Edward Gorey, Art From The Osbick Bird

But while the Valley of Lost Things is at bottom sorrowful place — “the things we love are banished to it, and we ourselves are banished from it” — its melancholy has a mirror image in the ecstatic delight of finding things. Schulz writes:

It is amazing how easy it can be to find anything! Children, who excel at it — chiefly because the world is still so new to them that they can’t help but notice it — understand this, and automatically delight in it… Finding is usually rewarding and sometimes exhilarating: a reunion with something old or an encounter with something new, a happy meeting between ourselves and some previously missing or mysterious bit of the cosmos.

In some territory of our collective imagination, there there seems to be an analogous place we might call the Valley of Found Things, strewn the forgotten phone number, the time for an afternoon walk, the photograph of my beaming twenty-something father atop my beaming twenty-something mother’s shoulders in the Black Sea. Finding, too, is a fractal delight — the simple delight of finding a long-treasured something we had lost, or finding something we didn’t know existed, branches from that grand, all-consuming, all-transforming, reality-recalibrating delight we call love.

As with loss, so with love: Here too our our metaphors are woven of spacetime, bespeaking our inability to think and feel beyond it — we speak of “finding love,” as if love were stationed at some distinct location until (and here is another measure of time) we wander by to chance upon, something E.E. Cummings captured in that single perfect line: “love is a place.”

That place is precisely where Schulz found herself not long after her father’s death.

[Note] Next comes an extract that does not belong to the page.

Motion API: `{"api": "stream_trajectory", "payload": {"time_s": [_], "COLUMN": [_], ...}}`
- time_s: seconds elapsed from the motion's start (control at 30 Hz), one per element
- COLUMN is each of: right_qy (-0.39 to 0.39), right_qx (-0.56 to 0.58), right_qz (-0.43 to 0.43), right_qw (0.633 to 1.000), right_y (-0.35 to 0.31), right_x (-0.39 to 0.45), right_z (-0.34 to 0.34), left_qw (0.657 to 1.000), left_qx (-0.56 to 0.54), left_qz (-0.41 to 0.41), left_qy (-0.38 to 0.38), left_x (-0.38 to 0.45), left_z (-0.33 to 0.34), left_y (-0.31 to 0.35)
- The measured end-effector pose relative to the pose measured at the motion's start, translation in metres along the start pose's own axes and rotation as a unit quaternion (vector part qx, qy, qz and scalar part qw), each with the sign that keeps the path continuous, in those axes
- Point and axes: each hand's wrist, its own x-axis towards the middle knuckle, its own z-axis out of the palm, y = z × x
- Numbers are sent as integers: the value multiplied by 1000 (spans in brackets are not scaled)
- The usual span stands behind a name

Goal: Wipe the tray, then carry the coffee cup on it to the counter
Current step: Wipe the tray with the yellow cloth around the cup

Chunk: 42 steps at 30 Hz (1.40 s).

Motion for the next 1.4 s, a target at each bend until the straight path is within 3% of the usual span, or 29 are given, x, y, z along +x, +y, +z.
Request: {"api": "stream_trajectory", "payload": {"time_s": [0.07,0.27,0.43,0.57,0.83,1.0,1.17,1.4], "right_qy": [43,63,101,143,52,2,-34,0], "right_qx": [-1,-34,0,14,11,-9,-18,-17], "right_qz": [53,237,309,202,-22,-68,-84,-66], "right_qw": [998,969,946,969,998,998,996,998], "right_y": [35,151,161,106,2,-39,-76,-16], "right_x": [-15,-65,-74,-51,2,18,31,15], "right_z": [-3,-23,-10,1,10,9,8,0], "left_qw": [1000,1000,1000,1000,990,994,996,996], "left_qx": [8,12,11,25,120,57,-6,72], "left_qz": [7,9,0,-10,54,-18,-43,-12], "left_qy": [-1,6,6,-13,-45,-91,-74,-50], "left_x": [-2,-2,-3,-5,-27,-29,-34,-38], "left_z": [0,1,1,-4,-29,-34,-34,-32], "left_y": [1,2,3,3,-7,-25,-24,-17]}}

She met (on Main Street in a small town, by a chance-fold of spacetime) and married (with all of their living parents and the bittersweet presence of her father’s absence: “a kind of commonplace memorial, a candle I don’t have to light because it is always bright with him”) the love of her life — a woman she came to love across the abyss of surface differences between them, differences past which she might not have plumbed the depths, had loss not reconfigured her world by shattering the bedrock of familiar reality to make space for the improbable, space for this stranger without whom spacetime came to feel unimaginable.

Edward Gorey, Art From The Osbick Bird

The second half of Lost & Found is as much a meditation on finding the most precious of human finds — which is never a possession — as it is a love letter to her wife, ending with a beautiful meditation on how these twin experiences illuminate the central truth of life:

We have this, the only thing we have right now. This will never last because it is not permanent. It will not last because nothing can. All of our dreams, plans, jobs, knees, backs, memories, keys to houses, cars, kingdoms, and kingdoms will eventually be lost.

[…]

It is not unusual or unexpected in any way. All that is surprising about this place is its being. It is the turtle in the pond, the thought in the mind, the falling star, the stranger on Main Street… To all of this, loss, which seems only to take away, adds its own kind of necessary contribution. It doesn’t matter what happens, whether you lose the object or person that you treasure, the lesson is the same. We need to learn from the loss of someone we love, how fragile they are, what fragility is and why it happened. It is like an external conscience that reminds us to be more efficient with our limited time. This crossing can be brief, but it is worth being present to what you see. Keep an eye on us, but not keep.